Bulletin of the Graduate School of Education, Hiroshima University. Part. II, Arts and science education Issue 53
2005-03-28 発行


An Examination Of the Relationship Between Sound and Instrument Placement in the Piano Ensemble Works of Toru Takemitsu
Hamamoto, Yoshiyasu
The author had until now thought that Takemitsu's strong interest in the [resonance of sound] was a strong interest in the sound material. If we assume that structuring [the space and time where the sound resonates] had a deep implication for Takemitsu, it is of the utmost importance to consider first the place where the ensemble is going to play and the particular placement of the instruments.
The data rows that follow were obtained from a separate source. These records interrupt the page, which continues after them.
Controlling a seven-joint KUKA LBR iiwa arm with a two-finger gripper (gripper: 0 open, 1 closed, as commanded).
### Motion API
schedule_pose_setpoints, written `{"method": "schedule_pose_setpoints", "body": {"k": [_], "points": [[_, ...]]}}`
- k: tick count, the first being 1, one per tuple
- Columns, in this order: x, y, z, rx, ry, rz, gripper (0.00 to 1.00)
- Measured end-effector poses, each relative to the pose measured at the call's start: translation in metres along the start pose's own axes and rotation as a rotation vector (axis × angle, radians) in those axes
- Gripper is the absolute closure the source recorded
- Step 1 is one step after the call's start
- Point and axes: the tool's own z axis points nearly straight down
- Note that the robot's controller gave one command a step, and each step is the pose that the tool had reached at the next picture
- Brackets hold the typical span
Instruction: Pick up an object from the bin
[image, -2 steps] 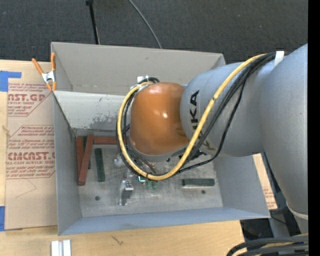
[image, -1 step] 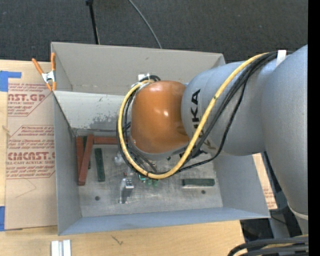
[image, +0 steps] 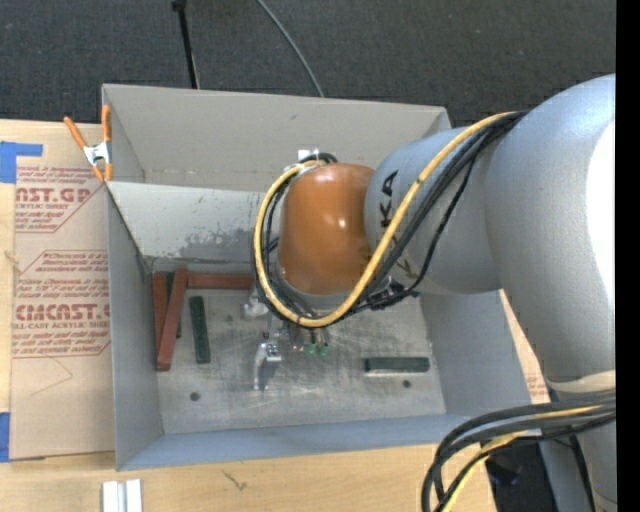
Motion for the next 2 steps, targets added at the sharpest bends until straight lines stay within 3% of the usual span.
{"method": "schedule_pose_setpoints", "body": {"k": [1,2], "points": [[0.003,-0.011,0.050,0.002,0.004,-0.099,0.00],[-0.042,-0.028,0.051,-0.003,0.005,-0.076,0.00]]}}
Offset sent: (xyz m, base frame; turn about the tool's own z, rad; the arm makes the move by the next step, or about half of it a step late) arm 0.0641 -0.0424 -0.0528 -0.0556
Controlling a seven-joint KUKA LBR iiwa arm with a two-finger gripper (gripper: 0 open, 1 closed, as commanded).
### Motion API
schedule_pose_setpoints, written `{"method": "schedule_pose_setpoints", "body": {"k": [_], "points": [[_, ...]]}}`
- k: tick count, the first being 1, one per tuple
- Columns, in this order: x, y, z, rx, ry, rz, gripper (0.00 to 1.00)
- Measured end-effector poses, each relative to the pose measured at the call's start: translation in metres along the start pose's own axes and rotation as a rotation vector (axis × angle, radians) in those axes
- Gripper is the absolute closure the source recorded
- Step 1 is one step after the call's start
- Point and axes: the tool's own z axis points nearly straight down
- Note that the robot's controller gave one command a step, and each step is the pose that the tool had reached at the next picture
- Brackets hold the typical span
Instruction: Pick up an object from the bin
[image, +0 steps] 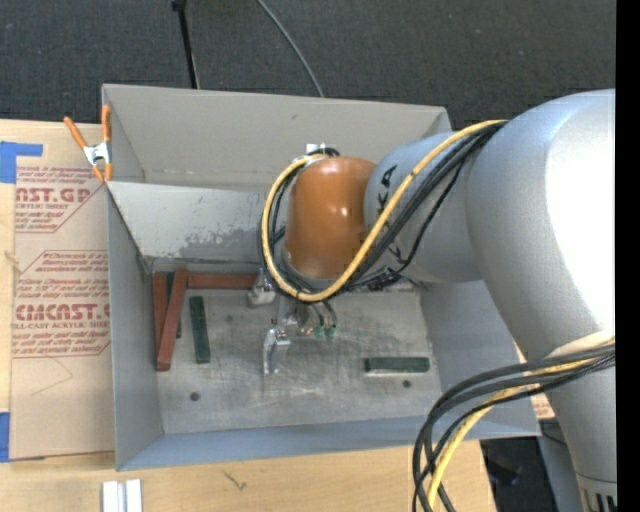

The idea that "all is included in the flash of an instant" is without exception true of Takemitsu's works. But the basis of this can be thought of being defined as [the space that is the origin of sound]. The material with which Takemitsu wants to express himself with is sound material which necessitates a specific or more than specific [resonance of sound]. Regardless of the particular environment, we can infer that this does not imply sound that is born from chaos. What cannot be ignored when speaking about [the resonance of sound], is that the passage of [time] as continuity or silence accompanies sound. Concerning this point, each composer's conception of time varies. By applying a fixed regulation and unification, and even prediction, and even, the construction of the [resonance of sound], it is certain that a kind of security, that is to say musicality, is obtained. And it is clear that with each age, a kind of disadvantageous situation comes about. This paper will examine the relationship between [the resonance of sound] and [the placement of instruments] within a fixed space, based on the representative graphs of instrumental placement of Takemitsu's piano ensemble works. At the same time, this paper also studies the [resonance of sound] the composer was searching for. In the formation of several ensembles, Takemitsu gives very strict instructions about [instrumental placement]. Naturally this detail, which is also present in the case of the piano ensembles, extends to the problem of the reverberation time and the space of a performance hall. Also, when speaking about the [resonance of a sound], we cannot ignore that this sound is strictly connected with [coloring] brought by the sound material. These two aspects are interconnected. In this paper, keeping this problem in mind, we examine the structure of the refined [Takemitsu sound].